Brennan’s sculpture, The Body as Paradox (Part Three: The Body) (2023), hanging by chains from the ceiling, invites the audience to indulge its gentle masochism: “Please feel free to touch the sculpture. Take time, be gentle.” The hanging bags that make up the work have osmotically released flour from within, to form a powdery surface. Those who have touched the work have drawn lines and patterns in the flour and one has appropriately left the print of their hand.
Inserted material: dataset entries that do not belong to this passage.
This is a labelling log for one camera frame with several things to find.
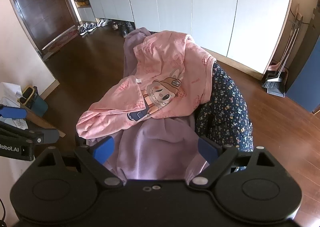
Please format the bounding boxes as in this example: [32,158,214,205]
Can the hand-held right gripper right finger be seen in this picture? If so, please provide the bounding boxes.
[189,136,276,189]

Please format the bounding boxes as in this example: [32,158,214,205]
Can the purple garment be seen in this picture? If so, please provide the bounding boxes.
[104,27,209,180]

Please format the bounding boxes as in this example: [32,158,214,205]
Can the teal waste bin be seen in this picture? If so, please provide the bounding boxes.
[19,86,49,118]

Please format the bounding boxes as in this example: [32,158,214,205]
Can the grey broom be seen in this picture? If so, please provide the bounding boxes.
[261,27,300,90]

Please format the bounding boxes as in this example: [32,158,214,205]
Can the row of shoes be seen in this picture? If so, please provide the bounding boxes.
[78,18,137,39]

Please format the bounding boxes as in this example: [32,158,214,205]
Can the pink printed shirt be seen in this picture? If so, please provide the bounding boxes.
[76,30,217,140]

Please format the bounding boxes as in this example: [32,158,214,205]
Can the grey dustpan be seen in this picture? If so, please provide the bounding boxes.
[266,29,293,98]

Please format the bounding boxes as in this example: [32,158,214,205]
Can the white stickered cabinet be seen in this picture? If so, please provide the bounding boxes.
[124,0,293,80]

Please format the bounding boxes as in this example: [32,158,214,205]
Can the blue cabinet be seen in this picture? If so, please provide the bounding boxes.
[286,39,320,114]

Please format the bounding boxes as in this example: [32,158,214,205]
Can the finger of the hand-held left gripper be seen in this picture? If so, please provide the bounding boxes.
[0,121,60,145]
[0,104,27,120]

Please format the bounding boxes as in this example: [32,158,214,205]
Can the patterned door mat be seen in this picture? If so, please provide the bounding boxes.
[41,29,81,53]

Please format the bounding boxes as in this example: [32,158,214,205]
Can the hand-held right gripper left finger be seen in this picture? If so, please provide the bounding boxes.
[37,136,124,189]

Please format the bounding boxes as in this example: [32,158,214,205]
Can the dark woven basket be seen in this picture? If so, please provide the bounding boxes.
[195,62,254,167]

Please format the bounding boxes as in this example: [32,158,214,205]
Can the brown wooden door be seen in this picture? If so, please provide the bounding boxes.
[4,0,78,52]
This piece echoes the works in Brennan’s overlapping show at PS2, ‘Girlín: The Conception of Air’ (16 February – 11 March), which included a video of her moving, naked, with and against a mass of bread dough. She says of this work that it “reflects [her] lived experience as a queer, Irish, female-identifying, living/ breathing being” and is “formed upon the four pillars of gestation, birth, life and death”. The latter state is seen in a related piece in that show, consisting of dried-up

dough, reduced to skeletal forms.

Similarly, in Maher’s dual-screen video, Cassandra’s Necklace (2012), a young woman explores the undulations of her silver-painted cave environment, as well as squeezing and pushing blackberries into her mouth. The necklace in the title is revealed at the end of the piece – made from tongues, cut out and unable to communicate, echoing Cassandra’s dilemma.

In a series of eight large wood block prints, Vox Hybrida (2018), Maher catches, in silhouette, figures dancing, falling, jumping. The woodgrain flattens out the forms and conceals their individual characteristics.

Brennan takes this work as the basis for The Mirror, a two-channel video (with back-to-back screens) which shows the artist slowly dancing before a bare gallery wall, using green-screen to fill her silhouetted body with an image of a silently talking mouth, thus inserting a silent ‘Vox’ into the ‘Hybrida’.

Along the length of one gallery wall runs a fully collaborative text piece. Made by rotating turns at dictating and writing by hand – Austin and Brennan in English and Maher in Irish – the single line summarises the show in its entirety, beginning and ending:

To rest and lay on the caves of your voice/words with hardened edges are spoken from a stone carved tongue [...] shifting lifting flesh water growing longing fattening stretching of tears salted fiery limbs opening.